Attached below is my attempt on the code:
import pytesseract as pytess
import cv2 as cv
import numpy as np
from PIL import Image
from pytesseract import Output
img = cv.imread(r"C:\Users\User\Desktop\dataset\p\Image_31.jpg", 0)
# edges store the canny version of img
edges = cv.Canny(img, 100, 200)
# ker as in kernel
# (5, 5) is the matrix while uint8 is datatype
ker = np.ones((3, 3), np.uint8)
# dil as in dilation
# edges as the src, ker is the kernel we set above, number of dilation
dil = cv.dilate(edges, ker, iterations=1)
# setup pytesseract parameters
configs = r'--oem 3 --psm 6'
# feed image to tesseract
result = pytess.image_to_data(dil, output_type=Output.DICT, config=configs, lang='eng')
print(result.keys())
boxes = len(result['text'])
# make a new copy of edges
new_item = dil.copy()
for sequence_number in range(boxes):
if int(result['conf'][sequence_number]) > 30: # removed constraints
(x, y, w, h) = (result['left'][sequence_number], result['top'][sequence_number],
result['width'][sequence_number], result['height'][sequence_number])
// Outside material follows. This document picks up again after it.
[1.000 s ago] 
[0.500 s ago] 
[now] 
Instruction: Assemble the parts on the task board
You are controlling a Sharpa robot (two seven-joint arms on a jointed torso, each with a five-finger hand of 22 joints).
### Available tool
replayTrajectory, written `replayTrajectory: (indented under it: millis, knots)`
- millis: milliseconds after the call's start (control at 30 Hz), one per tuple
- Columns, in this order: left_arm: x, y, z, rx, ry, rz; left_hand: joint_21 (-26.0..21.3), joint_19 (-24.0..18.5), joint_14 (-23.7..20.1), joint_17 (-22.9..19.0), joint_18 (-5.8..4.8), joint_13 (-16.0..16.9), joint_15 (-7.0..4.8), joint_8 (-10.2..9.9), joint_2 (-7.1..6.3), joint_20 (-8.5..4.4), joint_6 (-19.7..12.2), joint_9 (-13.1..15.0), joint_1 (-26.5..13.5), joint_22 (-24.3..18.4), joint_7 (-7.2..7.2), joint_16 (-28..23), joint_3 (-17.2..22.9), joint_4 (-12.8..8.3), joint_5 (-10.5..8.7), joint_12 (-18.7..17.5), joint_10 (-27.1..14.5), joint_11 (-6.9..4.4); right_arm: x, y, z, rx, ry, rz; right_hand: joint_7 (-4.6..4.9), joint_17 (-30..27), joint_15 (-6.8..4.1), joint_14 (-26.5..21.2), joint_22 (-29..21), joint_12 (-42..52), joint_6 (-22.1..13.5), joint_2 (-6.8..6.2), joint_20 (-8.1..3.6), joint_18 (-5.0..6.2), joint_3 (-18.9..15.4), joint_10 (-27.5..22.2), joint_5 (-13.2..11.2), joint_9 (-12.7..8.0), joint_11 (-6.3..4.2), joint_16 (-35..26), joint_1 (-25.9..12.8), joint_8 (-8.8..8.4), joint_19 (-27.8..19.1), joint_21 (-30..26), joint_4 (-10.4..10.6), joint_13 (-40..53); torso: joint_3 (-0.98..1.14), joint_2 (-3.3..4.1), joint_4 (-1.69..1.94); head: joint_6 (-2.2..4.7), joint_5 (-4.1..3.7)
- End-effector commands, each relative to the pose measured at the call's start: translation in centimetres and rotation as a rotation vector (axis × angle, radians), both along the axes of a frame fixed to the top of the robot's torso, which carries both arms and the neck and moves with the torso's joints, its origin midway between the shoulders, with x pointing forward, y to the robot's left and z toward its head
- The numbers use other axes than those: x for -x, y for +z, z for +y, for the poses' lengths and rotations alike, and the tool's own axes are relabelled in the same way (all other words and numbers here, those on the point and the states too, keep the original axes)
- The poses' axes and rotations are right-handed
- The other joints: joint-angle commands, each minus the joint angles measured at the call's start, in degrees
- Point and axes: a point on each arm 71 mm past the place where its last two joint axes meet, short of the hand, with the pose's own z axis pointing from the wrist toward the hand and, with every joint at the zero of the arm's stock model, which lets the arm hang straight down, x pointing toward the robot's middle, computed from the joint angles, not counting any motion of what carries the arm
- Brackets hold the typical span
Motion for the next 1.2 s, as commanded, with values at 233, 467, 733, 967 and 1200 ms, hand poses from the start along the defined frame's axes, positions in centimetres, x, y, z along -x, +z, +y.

new_item = cv.rectangle(new_item, (x, y), (x + w, y + h), (0, 255, 0), 2)
# detect sentence with tesseract
# pending as rectangle not achieved
cv.imshow("original", img)
cv.imshow("canny", edges)
cv.imshow("dilation", dil)
cv.imshow("capturedText", new_item)
#ignore below this line, it is only for testing
#testobj = Image.fromarray(dil)
#testtext = pytess.image_to_string(testobj, lang='eng')
#print(testtext)
cv.waitKey(0)
cv.destroyAllWindows()
Resultant image:
The testing part of the code return results as shown below:
a)
Meets
Which, obviously does not satisfy the objective.
EDIT
After posting the question, I realized I may have done it wrong in the beginning. I should attempt to use OpencV to detect the contour of the door label and isolate the part containing text before sending whatever is in the rectangle for OCR recognition.
EDIT2
Now that I identify the issue thanks to our stackoverflow members, now I'm attempting to add on image rectification/image wrapping technique to retrieve a straight front view to get a better accuracy for the system. Update soon.
EDIT3
After certain bug fixing, reducing the constraint while allowing the function to draw on the original image, I have achieved the results below. Attached the updated code as well.
import cv2 as cv
import numpy as np
import pytesseract as pytess
from pytesseract import Output
# input of img source
img = cv.imread(r"C:\Users\User\Desktop\dataset\p\Image_31.jpg")
# necessary image color conversion
img2 = cv.cvtColor(img, cv.COLOR_BGR2GRAY)
# edges store the canny version of img
edges = cv.Canny(img2, 100, 200)
# ker as in kernel
# (5, 5) is the matrix while uint8 is datatype
ker = np.ones((3, 3), np.uint8)
# dil as in dilation
# edges as the src, ker is the kernel we set above, number of dilation
dil = cv.dilate(edges, ker, iterations=1)
# setup pytesseract parameters
configs = r'--oem 3 --psm 6'
# feed image to tesseract
result = pytess.image_to_data(dil, output_type=Output.DICT, config=configs, lang='eng')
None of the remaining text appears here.